The lynchpin of the Democratic Party’s control over California is not elected officials but the million-plus members of government unions who collectively send more than a billion dollars a year to union leaders to maintain political dominance. However much Democrats may believe they run Sacramento, moments of conflict reveal where power truly lies. This is a lesson Gov. Gavin Newsom (D-CA) is confronting as he battles an effort by the Service Employees International Union to seize billionaire assets.
The specific local affiliate sponsor of the “2026 Billionaire Tax Act” is the Service Employees International Union-United Healthcare Workers West, which represents hospital staff, mostly at nonprofit entities such as Kaiser Permanente, Sutter Health, and Dignity Health. However, the SEIU-UHW also includes government workers at government hospitals, including the USC Medical Center, Zuckerberg San Francisco General Hospital, and Highland Hospital in Oakland.
More importantly, the parent SEIU includes both SEIU Local 1000 and SEIU-National Association of Government Employees, which together represent more than 100,000 government employees. With the California Teachers Association, California Federation of Teachers, California School Employees Association, and the American Federation of State and Municipal Employees, they form a ready-made political organization that can collect almost all the 900,000 signatures needed to put the Billionaire Tax Act on the ballot.

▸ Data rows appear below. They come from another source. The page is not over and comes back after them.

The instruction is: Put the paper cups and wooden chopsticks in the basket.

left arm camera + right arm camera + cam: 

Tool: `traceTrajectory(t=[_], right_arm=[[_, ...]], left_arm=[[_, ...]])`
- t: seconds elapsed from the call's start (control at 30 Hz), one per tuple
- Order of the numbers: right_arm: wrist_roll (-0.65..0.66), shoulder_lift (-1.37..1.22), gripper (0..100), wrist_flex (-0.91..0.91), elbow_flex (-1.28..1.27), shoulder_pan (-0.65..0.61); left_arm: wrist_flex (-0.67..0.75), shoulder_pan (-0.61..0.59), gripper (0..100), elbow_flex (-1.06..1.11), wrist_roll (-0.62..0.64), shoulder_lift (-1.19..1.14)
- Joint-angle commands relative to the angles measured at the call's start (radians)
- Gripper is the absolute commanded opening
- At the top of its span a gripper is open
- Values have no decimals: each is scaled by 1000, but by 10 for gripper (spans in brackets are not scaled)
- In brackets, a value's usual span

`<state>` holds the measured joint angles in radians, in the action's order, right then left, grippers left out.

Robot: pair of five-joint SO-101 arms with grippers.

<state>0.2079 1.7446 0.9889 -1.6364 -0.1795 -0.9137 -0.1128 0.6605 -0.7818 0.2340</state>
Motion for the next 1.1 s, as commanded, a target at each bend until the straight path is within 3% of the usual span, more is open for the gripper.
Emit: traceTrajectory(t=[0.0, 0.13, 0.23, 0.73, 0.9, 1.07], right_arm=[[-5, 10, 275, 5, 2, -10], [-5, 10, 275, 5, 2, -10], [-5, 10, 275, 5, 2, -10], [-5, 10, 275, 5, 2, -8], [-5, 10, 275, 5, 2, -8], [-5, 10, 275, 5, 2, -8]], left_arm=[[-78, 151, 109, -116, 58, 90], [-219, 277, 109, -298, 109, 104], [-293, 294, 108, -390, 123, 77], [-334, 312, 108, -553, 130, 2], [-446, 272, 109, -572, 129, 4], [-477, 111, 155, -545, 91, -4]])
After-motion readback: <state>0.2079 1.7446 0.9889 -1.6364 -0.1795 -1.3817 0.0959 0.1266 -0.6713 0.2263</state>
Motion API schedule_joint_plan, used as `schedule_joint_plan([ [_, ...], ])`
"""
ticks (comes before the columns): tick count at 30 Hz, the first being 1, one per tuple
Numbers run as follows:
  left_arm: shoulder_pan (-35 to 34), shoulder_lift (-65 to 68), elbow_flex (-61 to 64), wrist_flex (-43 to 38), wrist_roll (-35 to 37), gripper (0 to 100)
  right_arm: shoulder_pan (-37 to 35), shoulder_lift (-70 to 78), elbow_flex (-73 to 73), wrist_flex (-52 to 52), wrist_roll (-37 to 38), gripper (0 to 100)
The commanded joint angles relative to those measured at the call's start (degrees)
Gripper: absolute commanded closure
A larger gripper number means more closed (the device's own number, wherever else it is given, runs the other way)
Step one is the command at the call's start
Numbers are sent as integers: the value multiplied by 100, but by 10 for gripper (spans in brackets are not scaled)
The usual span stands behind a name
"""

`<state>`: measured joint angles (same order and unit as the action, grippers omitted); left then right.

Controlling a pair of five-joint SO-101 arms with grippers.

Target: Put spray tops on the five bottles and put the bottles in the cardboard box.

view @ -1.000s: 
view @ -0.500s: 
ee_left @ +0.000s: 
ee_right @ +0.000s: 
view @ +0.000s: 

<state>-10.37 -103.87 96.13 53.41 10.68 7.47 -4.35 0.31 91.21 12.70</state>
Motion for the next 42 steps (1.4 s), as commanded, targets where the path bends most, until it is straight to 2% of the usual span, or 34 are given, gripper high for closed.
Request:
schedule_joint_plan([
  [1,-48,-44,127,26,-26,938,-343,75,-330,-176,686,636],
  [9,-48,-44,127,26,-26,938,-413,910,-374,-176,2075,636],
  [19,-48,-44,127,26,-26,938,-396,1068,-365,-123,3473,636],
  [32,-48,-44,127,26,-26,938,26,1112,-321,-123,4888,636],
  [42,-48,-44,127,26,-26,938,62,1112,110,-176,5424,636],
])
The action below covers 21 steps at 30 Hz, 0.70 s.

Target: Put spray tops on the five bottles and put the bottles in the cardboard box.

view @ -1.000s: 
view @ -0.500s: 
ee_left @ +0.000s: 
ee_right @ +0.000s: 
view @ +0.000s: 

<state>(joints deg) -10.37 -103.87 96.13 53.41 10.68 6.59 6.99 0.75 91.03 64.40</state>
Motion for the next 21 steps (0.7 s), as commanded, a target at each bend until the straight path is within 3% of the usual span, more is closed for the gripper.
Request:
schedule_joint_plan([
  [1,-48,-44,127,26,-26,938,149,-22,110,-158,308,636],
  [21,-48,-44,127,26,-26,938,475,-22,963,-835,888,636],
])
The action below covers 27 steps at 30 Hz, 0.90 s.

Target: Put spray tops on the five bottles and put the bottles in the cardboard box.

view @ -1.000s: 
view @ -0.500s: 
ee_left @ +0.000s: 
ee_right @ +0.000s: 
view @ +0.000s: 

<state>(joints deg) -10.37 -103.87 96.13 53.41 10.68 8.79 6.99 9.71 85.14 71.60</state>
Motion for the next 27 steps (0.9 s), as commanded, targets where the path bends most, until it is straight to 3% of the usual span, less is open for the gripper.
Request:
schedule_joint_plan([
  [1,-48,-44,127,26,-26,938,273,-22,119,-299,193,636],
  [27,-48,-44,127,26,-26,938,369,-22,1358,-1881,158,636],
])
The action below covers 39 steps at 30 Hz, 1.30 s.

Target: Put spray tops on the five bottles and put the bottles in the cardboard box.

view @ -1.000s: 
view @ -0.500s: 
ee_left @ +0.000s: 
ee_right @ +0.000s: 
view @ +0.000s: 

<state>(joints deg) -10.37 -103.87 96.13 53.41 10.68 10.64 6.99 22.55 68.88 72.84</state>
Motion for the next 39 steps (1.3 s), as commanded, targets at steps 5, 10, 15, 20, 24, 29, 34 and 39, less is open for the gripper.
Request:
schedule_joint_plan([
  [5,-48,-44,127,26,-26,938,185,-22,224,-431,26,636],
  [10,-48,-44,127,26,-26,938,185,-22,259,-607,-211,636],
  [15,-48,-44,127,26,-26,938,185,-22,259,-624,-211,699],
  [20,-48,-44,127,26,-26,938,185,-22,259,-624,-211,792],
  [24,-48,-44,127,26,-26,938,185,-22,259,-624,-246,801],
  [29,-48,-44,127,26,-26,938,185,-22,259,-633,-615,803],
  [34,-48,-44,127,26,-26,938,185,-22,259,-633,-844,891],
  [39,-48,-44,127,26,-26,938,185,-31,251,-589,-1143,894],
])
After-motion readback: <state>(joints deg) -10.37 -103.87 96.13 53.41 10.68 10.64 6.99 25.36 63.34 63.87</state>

The SEIU’s billionaire tax would impose what is said to be a one-time, 5% tax on the assets of people with net worths above $1 billion who live in the state as of Jan. 1 this year. The tax would apply to assets such as stocks and intellectual property rights, but not to real estate. Billionaires would have five years to pay. The SEIU estimated that its tax would bring in about $100 billion from 200 California billionaires.
The SEIU said this one-time asset seizure is necessary to offset the fiscal damage caused by President Donald Trump’s One Big Beautiful Bill Act. But California’s Legislative Analyst’s Office estimated that the legislation would only cost California $5 billion at most through 2030 (that is the farthest out the LAO offers numbers for).
So if the One Big Beautiful Bill Act is costing California only $5 billion, why are government unions calling for a $100 billion tax hike? It may have something to do with the fact that the LAO is also projecting an $18 billion deficit for California this year, followed by $35 billion in annual deficits as far as the eye can see.
These are structural deficits caused entirely by profligate spending, almost all of which was pushed by government unions. From constitutionally mandated spending on education (without any accountability or reform), to expanded Medi-Cal benefits, to exorbitant contracts with automatic raises, generous health benefits, overtime rules that permanently inflate payroll, and crushing pension contributions, California’s government unions have every incentive to maximize spending even if it means endlessly raising taxes on those that have made the state the wealthiest in the country.
Longtime California business leaders, such as Peter Thiel and Larry Page, are preparing to leave the state if the SEIU ballot measure becomes law, to which Silicon Valley’s Rep. Ro Khanna (D-CA) replied, “I echo what FDR said with sarcasm of economic royalists when they threatened to leave, ‘I will miss them very much.’”
California already relies disproportionately on its wealthiest citizens for the nation’s largest state budget, and even a dozen such successful entrepreneurs leaving the state would worsen California’s deficit problem.
WHAT THE ‘DONROE DOCTRINE’ DOES AND DOESN’T MEAN
Last year, when Newsom tried to force state employees back into the office at least four days a week, government unions pushed back with a well-funded campaign, and Newsom caved. This year, Newsom is reportedly working with his political consultants to defeat the SEIU billionaire tax, arguing that it would drive away too many high-income earners, making the state more financially unstable.
In the end, a billionaire tax will not fix California’s finances because the problem is not too few taxes on the rich but a political system in which government unions’ greed for spending always comes first, and discipline never comes at all.